Experiences from a Creative Mind: How do Artists Think?

Understand Where Creative People are Coming from and Learn to Start Unleashing Your Creative Juices

experiences from a creative mind: how do artists think?

If you're a left-brained, analytical, good-with-numbers kind of person, I applaud you! But I have no idea how your brain works. ;) I'm learning, though.

I think it's a good idea for us to learn about people who react differently and think differently from us. We can always learn something new that we can use to improve ourselves, even if it doesn't come naturally. As Christians, we know that what we should do definitely does not come naturally, and we have to work at it.

For those of you who don't understand how right-brained creatives think, here are a few snapshots that highlight common experiences for us creatives and will help you understand and feel empathy for those who are different.

1. Color Coding

We live by color. Most of us creatives don't remember numbers or even names as well as we remember colors. Creatives crave color all around us!

And we're very passionate about our favorite colors, too! Don't try to tell me that lavender and mauve are the same thing. They're not! ;)

A few ways color rules our lives:

how important is color in art, what is the importance of colors in art, why is color so important, how important is routines for artists work, how do artists work
  • we organize closets or bookshelves by color

  • we remember the colors of book covers/DVD cases/CD cases even more than the titles

  • we create or make notes with color (oil paints, water colors, crayons, colored pencils, highlighters, or heck, even write with colored ink pens)

2. Routine, Routine, Routine!

Don't start blank. It might sound weird to impose a routine on us creative types.
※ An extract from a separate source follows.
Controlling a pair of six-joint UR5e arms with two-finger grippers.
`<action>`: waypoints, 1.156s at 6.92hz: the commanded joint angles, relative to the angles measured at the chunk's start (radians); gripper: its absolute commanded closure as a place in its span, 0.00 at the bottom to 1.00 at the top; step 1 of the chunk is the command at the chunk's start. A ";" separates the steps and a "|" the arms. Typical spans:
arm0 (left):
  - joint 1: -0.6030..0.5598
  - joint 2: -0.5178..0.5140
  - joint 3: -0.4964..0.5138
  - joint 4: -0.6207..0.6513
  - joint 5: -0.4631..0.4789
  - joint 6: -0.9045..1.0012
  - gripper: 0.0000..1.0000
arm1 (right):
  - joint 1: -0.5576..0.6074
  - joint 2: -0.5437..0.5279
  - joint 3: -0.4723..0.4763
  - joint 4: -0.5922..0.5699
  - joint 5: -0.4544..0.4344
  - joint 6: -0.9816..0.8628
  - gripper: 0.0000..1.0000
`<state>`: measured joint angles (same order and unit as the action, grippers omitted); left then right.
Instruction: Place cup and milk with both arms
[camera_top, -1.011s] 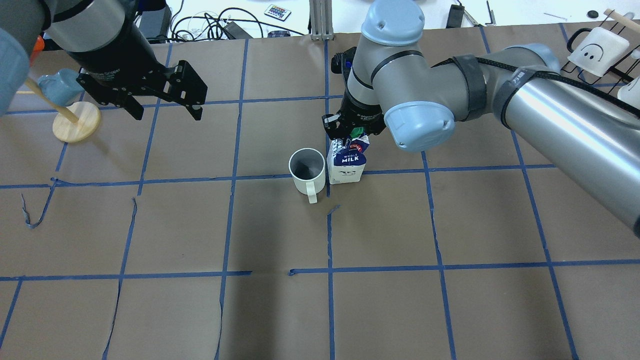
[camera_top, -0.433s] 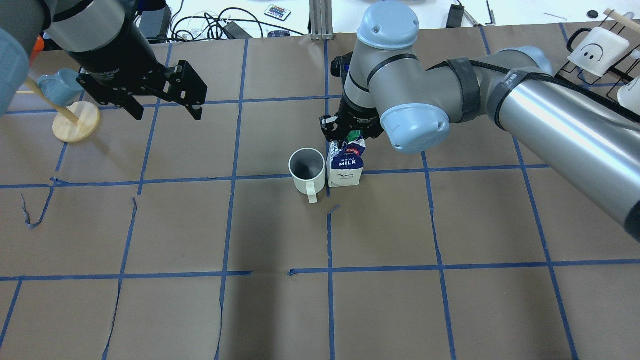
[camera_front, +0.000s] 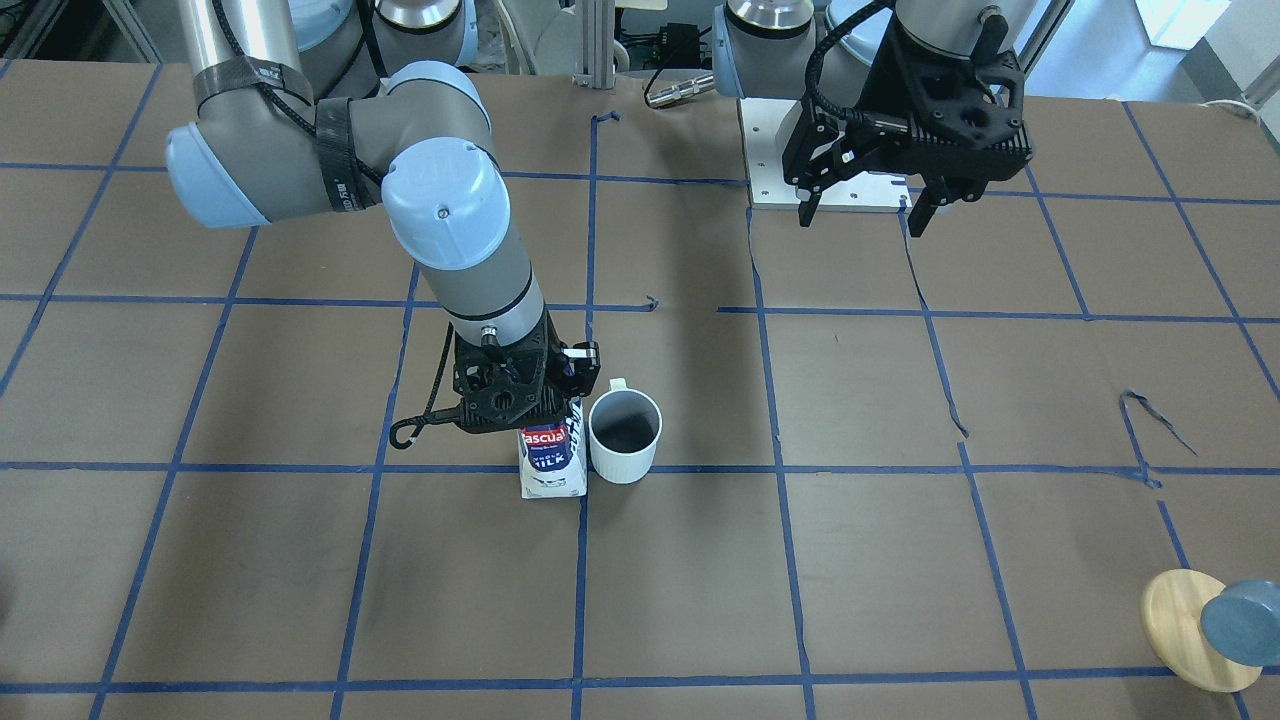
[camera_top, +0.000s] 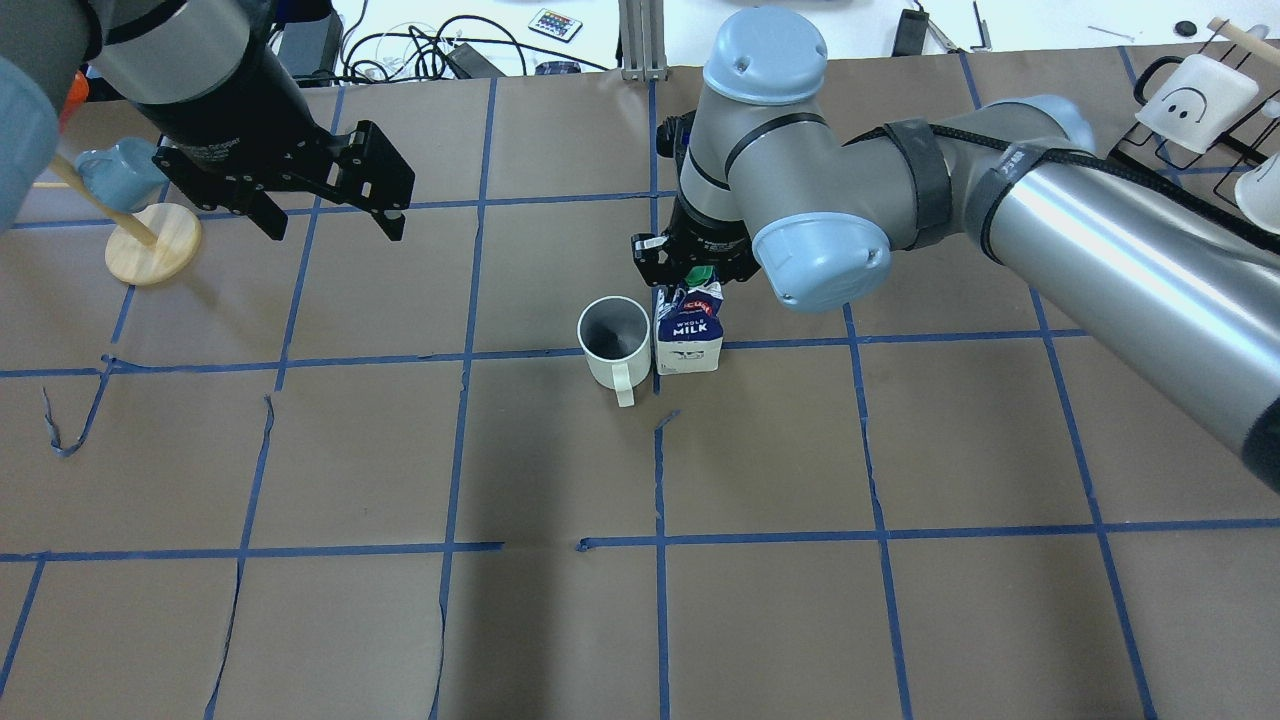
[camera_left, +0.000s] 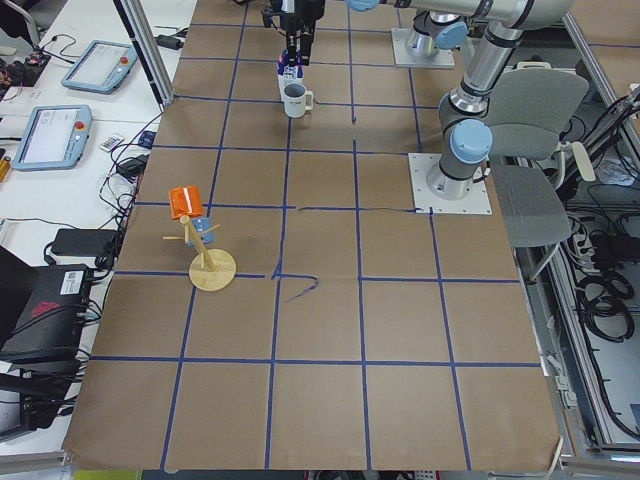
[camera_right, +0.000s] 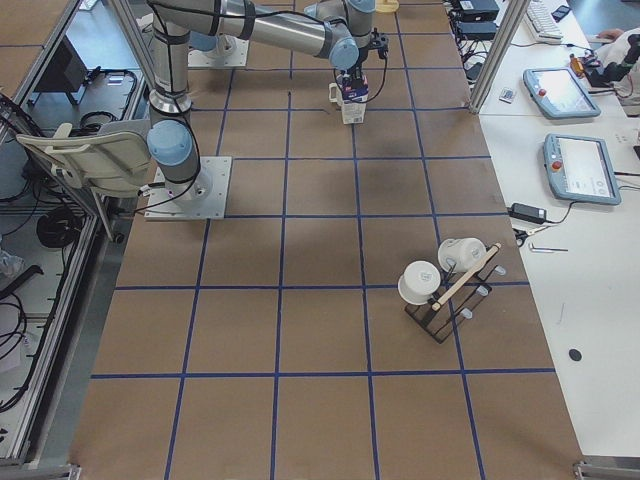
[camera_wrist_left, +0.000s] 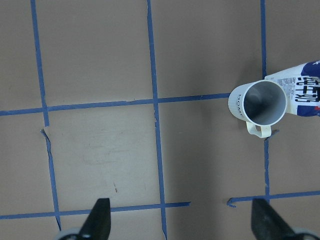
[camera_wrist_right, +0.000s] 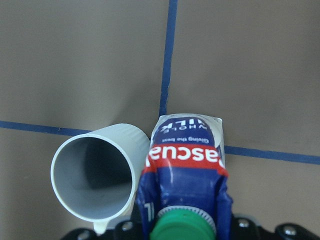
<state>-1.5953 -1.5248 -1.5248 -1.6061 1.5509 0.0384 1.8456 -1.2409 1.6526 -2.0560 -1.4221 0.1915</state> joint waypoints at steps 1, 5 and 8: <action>0.000 0.000 0.000 0.000 0.000 0.000 0.00 | 0.001 -0.002 -0.013 0.000 -0.003 0.020 0.00; 0.000 0.000 0.000 0.002 0.000 0.000 0.00 | -0.070 -0.003 -0.254 0.155 -0.182 -0.106 0.00; 0.000 0.002 0.000 0.000 0.002 0.000 0.00 | -0.259 -0.203 -0.228 0.290 -0.181 -0.248 0.00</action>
<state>-1.5953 -1.5235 -1.5248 -1.6060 1.5522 0.0384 1.6305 -1.3569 1.4075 -1.8075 -1.6014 -0.0041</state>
But I have found for me and my son that our creativity has more freedom when our brains have formed more habits we don't have to think about.
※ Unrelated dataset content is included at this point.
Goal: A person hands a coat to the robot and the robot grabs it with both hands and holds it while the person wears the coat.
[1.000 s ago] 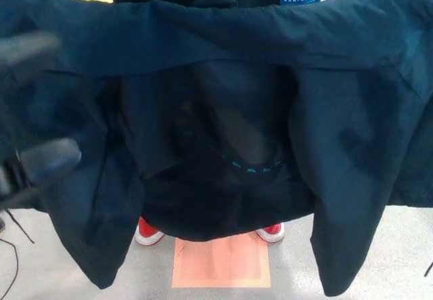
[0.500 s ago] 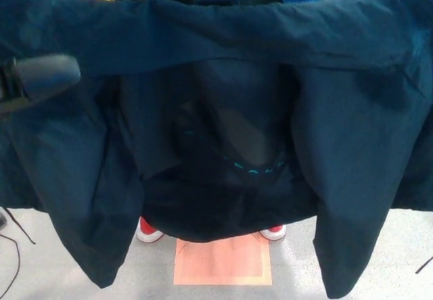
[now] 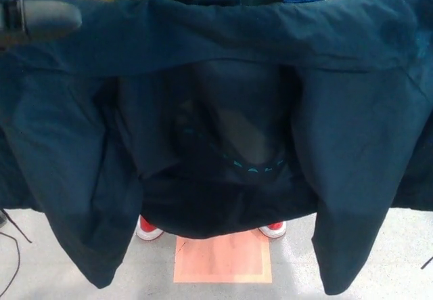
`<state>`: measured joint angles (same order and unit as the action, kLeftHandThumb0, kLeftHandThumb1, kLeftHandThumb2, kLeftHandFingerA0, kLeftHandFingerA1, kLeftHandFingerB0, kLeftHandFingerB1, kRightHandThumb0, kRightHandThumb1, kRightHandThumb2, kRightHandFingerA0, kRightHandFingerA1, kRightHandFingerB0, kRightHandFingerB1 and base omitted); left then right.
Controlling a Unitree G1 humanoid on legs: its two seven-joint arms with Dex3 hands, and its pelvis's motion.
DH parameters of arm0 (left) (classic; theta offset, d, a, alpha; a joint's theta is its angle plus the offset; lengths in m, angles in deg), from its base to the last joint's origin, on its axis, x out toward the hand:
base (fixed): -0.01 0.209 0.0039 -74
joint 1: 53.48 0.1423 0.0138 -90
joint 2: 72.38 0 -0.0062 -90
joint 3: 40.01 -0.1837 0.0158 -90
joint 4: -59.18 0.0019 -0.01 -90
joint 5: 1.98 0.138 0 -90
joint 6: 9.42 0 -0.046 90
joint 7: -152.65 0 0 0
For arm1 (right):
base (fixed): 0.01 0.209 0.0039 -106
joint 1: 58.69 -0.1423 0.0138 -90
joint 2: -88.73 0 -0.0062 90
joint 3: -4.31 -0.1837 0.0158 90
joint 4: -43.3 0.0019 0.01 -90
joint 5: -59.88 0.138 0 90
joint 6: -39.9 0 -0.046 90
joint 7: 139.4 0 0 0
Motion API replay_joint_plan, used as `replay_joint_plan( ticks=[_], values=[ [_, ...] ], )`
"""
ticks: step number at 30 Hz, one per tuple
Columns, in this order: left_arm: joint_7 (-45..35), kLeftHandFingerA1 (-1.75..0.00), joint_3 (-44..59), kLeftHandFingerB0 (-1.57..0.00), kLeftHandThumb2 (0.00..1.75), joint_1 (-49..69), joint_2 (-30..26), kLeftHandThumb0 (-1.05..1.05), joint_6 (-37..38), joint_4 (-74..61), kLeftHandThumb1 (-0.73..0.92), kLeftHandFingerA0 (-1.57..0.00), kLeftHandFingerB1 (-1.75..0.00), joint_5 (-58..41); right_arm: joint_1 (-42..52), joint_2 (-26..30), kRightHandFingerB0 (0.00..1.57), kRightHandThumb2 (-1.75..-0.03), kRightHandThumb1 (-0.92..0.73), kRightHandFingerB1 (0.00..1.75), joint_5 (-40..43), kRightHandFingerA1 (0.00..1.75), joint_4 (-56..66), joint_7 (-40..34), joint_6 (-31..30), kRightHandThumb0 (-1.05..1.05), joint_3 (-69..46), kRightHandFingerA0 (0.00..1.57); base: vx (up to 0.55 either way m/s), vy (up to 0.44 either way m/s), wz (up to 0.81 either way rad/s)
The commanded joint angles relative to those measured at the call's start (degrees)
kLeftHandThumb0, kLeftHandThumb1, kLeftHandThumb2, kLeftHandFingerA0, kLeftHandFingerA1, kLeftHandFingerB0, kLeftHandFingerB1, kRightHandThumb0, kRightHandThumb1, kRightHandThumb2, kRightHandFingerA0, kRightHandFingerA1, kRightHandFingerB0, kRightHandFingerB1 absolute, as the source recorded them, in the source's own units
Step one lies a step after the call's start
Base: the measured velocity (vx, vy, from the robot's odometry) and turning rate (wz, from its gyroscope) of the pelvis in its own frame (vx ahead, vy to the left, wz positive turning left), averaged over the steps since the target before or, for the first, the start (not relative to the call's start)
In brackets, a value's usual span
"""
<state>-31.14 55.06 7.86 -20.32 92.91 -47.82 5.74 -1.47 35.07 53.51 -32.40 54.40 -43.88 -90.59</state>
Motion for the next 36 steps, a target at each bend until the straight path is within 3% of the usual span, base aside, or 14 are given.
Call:
replay_joint_plan(
  ticks=[1, 3, 4, 6, 8, 11, 12, 14, 15, 16, 17, 19, 24, 36],
  values=[
    [-33.4, -0.4, -13.0, -0.1, 0.89, -17.8, -4.6, -0.81, -18.4, 13.7, 0.53, -0.07, -0.2, -4.4, -17.1, 2.8, 0.03, -0.96, -0.62, 0.18, -5.1, 0.44, -12.1, 26.0, -10.0, -0.85, 15.8, 0.15, 0.0, 0.0, 0.0],
    [-35.1, -0.29, -14.2, -0.05, 0.59, -19.0, -4.7, -0.81, -18.9, 14.5, 0.63, -0.12, -0.23, -3.7, -18.0, 2.7, 0.02, -0.96, -0.61, 0.16, -6.2, 0.44, -12.6, 28.0, -9.9, -0.84, 17.9, 0.14, 0.0, 0.0, 0.0],
    [-35.8, -0.38, -14.6, -0.07, 0.9, -19.5, -4.7, -0.79, -19.0, 14.7, 0.51, -0.03, -0.2, -3.6, -18.3, 2.6, 0.0, -0.63, -0.76, 0.19, -6.3, 0.33, -12.7, 28.5, -9.8, -0.84, 18.6, 0.22, 0.0, 0.0, 0.0],
    [-36.9, -0.4, -15.5, -0.05, 0.91, -19.8, -4.8, -0.8, -18.9, 15.2, 0.5, -0.04, -0.21, -3.0, -18.6, 2.3, 0.01, -0.96, -0.6, 0.17, -6.1, 0.47, -13.2, 29.6, -9.5, -0.84, 19.9, 0.19, 0.0, 0.0, 0.0],
    [-38.0, -0.39, -16.6, -0.04, 0.86, -19.8, -5.1, -0.87, -18.9, 15.1, 0.53, -0.09, -0.22, -1.9, -18.7, 1.7, 0.0, -0.65, -0.76, 0.2, -6.2, 0.35, -13.8, 31.0, -8.8, -0.86, 21.6, 0.29, 0.0, 0.0, 0.0],
    [-38.2, -0.43, -17.8, -0.03, 0.89, -19.4, -5.1, -0.79, -17.7, 15.2, 0.5, -0.1, -0.24, -0.1, -18.9, 1.1, 0.01, -1.0, -0.65, 0.11, -7.3, 0.47, -13.2, 32.0, -9.5, -0.94, 23.9, 0.23, 0.0, 0.0, 0.0],
    [-38.4, -0.39, -18.1, -0.06, 0.89, -19.3, -5.1, -0.77, -17.5, 15.2, 0.49, -0.04, -0.24, 0.1, -19.0, 0.8, 0.0, -0.63, -0.77, 0.21, -7.4, 0.37, -13.3, 32.1, -9.1, -0.87, 24.4, 0.35, 0.0, 0.0, 0.0],
    [-39.4, -0.34, -19.0, -0.05, 0.88, -19.4, -5.1, -0.78, -18.7, 15.1, 0.48, -0.04, -0.22, 0.5, -19.4, 0.4, 0.0, -0.63, -0.77, 0.2, -7.5, 0.36, -13.2, 33.0, -9.4, -0.87, 25.6, 0.31, 0.0, 0.0, 0.0],
    [-39.8, -0.35, -19.6, -0.08, 0.88, -19.3, -5.2, -0.8, -18.6, 15.1, 0.5, -0.03, -0.22, 1.3, -19.7, 0.3, 0.02, -0.97, -0.61, 0.16, -7.6, 0.45, -12.9, 33.8, -10.0, -0.86, 26.3, 0.18, 0.0, 0.0, 0.0],
    [-40.2, -0.36, -20.3, -0.08, 0.89, -19.4, -5.2, -0.8, -18.3, 15.2, 0.5, -0.02, -0.21, 2.1, -20.1, 0.2, 0.0, -0.64, -0.76, 0.18, -7.2, 0.31, -12.8, 34.8, -10.9, -0.9, 27.0, 0.19, 0.0, 0.0, 0.0],
    [-40.5, -0.29, -20.7, -0.05, 0.59, -19.5, -5.2, -0.83, -17.9, 15.3, 0.6, -0.11, -0.24, 2.5, -20.4, 0.2, 0.0, -1.01, -0.58, 0.15, -7.1, 0.43, -12.7, 35.5, -11.6, -0.84, 27.5, 0.08, 0.0, 0.0, 0.0],
    [-41.2, -0.34, -21.4, -0.06, 0.88, -19.3, -5.4, -0.78, -17.4, 15.3, 0.49, -0.04, -0.2, 2.7, -21.6, 0.2, 0.06, -0.99, -0.61, 0.11, -6.6, 0.31, -12.1, 38.0, -14.1, -0.89, 28.7, 0.07, 0.0, 0.0, 0.0],
    [-41.9, -0.3, -22.1, -0.05, 0.6, -18.4, -6.0, -0.8, -17.0, 14.5, 0.6, -0.14, -0.23, 3.2, -24.0, -0.3, 0.07, -0.96, -0.58, 0.11, -5.3, 0.27, -12.4, 41.3, -16.1, -0.87, 30.6, 0.07, 0.0, 0.0, 0.0],
    [-42.6, -0.35, -22.8, -0.07, 0.7, -16.7, -4.5, -0.87, -18.1, 14.1, 0.53, -0.15, -0.2, 4.5, -27.4, -1.5, 0.03, -0.94, -0.55, 0.12, -7.6, 0.24, -13.0, 45.4, -18.7, -0.82, 34.4, 0.03, 0.0, 0.0, 0.0]
  ],
)
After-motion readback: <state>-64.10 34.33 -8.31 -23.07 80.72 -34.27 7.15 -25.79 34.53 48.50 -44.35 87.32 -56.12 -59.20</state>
Blog template (from  John Koch )

Blog template (from John Koch)

  • Start with a template. When I blog, I always start with a template and an idea. I'm not starting with a blank page. I still use the blog template I got from John Koch when I first began blogging. When I write fiction, I start with a bullet list of events or themes I want to include.

  • “Rituals free us to be more creative” - Chris Brogan. It takes less brain power and concentration once a thing has become a habit. Then our brains are free to come up with new ideas or spin off into an area we haven't explored yet.

3. Experimenting and Playing

We creatives must have some outlet to just play with color or experiment with expressing our ideas. We do this in numerous ways.

  • Scrapbooking

  • photography

  • oil painting

  • watercolor painting

  • doodling

  • coloring

  • pastels (oil or chalk)

  • colored pencils

  • crayons

  • pens

  • paper crafting (origami, quilling, handmade cards, etc.)

  • web design

  • graphic design

  • video editing

    How important is experimentation in art?

I could run off on a tangent about art in general, but I'll try to stay on task. Experimentation is important in art in every culture, learning how to handle risk taking in art, playing without the possibility of failure.

In fact, art helps child development so that they gain confidence and the experience of playing helps them problem solve. If one thing doesn't produce the effect they were looking for, they learn to try something else, to keep persevering without giving up on the process altogether—unlike those of us perfectionists (or recovering perfectionists) who get easily frustrated when we don't see the results we were looking forward to.

Different kinds of creatives.

In this blog post I found, Betty Jade gives the examples of her two grandchildren, both artistic but with different “volumes.”

  • Her granddaughter's volume is “turned down,” introspective. I think of this like a turtle's shell, a world unto her own. I assume this is the introverted artist.

  • Her grandson's volume is “turned up,” very much a people-pleaser, inviting others into his world. I assume this is the extroverted artist.

Conclusion:

I hope this has helped you analyzers to get an idea of what it's like to be a creative. We artists need you to let us experiment and try new things (within reason) without a 5-year plan. ;) We should celebrate our differences and the way God made us.

For those of you who are analytical, are these snapshots the exact opposite of how you do things? Or do you have any insights as to how you differ? Or are the same? Let us celebrate the way God made you, too!